Crosby Field. This field was an exploration success and presently produces from a subsalt trap. It covers four blocks (Mississippi Canyon Blocks 898, 899, 941 and 942). MC 899 production peaked at 14.4 million bbl of oil and 19.1 Bcfg in 2002. In this block, Well No. 6 represents a key example of multiple pay zones below and above the salt. A thick gross oil and gas pay zone was trapped due to the large retention capacity, resulting from the subsalt PP regression. The measured PP at the ~18,000-ft pay zone was about 12,000 psi (pressure gradient of 0.66 psi/ft). The lower Pressure Gradient (PG) may be responsible for the relatively rapid production decline of this block.
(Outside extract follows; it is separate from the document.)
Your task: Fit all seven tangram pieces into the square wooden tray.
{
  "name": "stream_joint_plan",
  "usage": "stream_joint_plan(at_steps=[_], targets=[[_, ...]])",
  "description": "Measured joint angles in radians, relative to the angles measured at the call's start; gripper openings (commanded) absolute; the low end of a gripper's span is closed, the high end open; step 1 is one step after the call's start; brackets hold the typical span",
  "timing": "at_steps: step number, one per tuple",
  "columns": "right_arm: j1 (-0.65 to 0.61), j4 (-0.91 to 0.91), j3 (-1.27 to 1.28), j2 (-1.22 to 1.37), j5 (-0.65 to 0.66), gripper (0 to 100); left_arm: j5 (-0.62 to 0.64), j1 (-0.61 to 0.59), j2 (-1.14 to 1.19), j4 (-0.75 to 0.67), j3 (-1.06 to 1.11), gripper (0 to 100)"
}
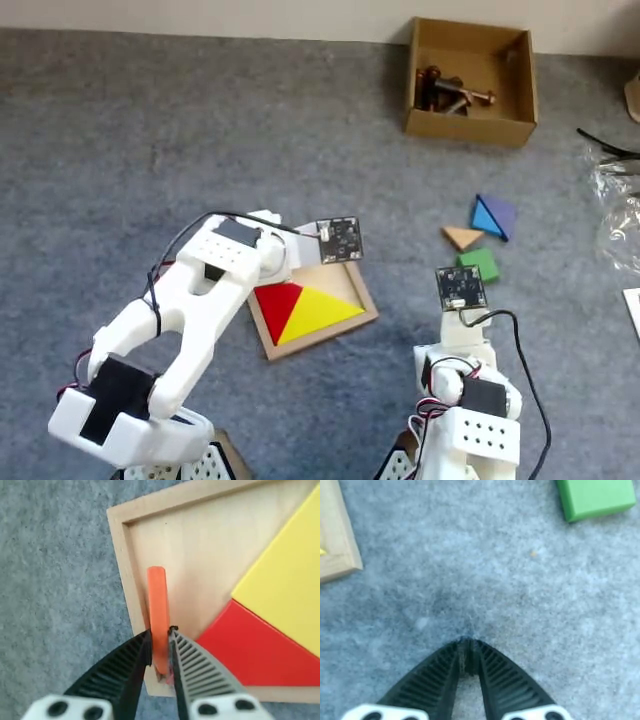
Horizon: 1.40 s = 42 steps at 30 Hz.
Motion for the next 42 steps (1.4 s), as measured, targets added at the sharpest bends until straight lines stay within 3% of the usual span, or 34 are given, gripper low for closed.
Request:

The well’s reported production in 2006 was 2.18 million bbl of oil and 3.16 Bcfg. High PS/PG in the suprasalt resulted in several kicks and water flow incidents and, therefore, seven casing points were needed to drill above the salt. Conversely, in the subsalt section, two casing strings from the base of the salt to TD (18,250-ft TVD) were set.
Several sidetracks were performed to reach the lower objectives below the salt due to several losses of circulation (low PS and low PG). Eventually, production will resume from the suprasalt pay zones.
Mackerel prospect. Wildcat Well 1 in Mississippi Canyon 619 was a disappointing subsalt exploration endeavor. The relationship between PS, overburden, PP and FP in the geopressure model applies. The pressure plot in pounds per gallon (ppg) vs. depth of MC 619-1 shows a steep increase of mud weight to drill the section above the salt, which led to setting five casing strings, Fig. 5. Moreover, the extrapolated FP trend from the Leak-Off Tests (LOT) and Formation Integrity Tests (FIT) exceeded the calculated overburden. This confirms the assumption that PS is higher than the overburden in the suprasalt section.
Fig. 5
Fig. 5. The pressure plot of MC 619-1 shows a steep mud weight increase above the salt which led to the operator setting five casing strings. Modified after Shaker and Smith 2002.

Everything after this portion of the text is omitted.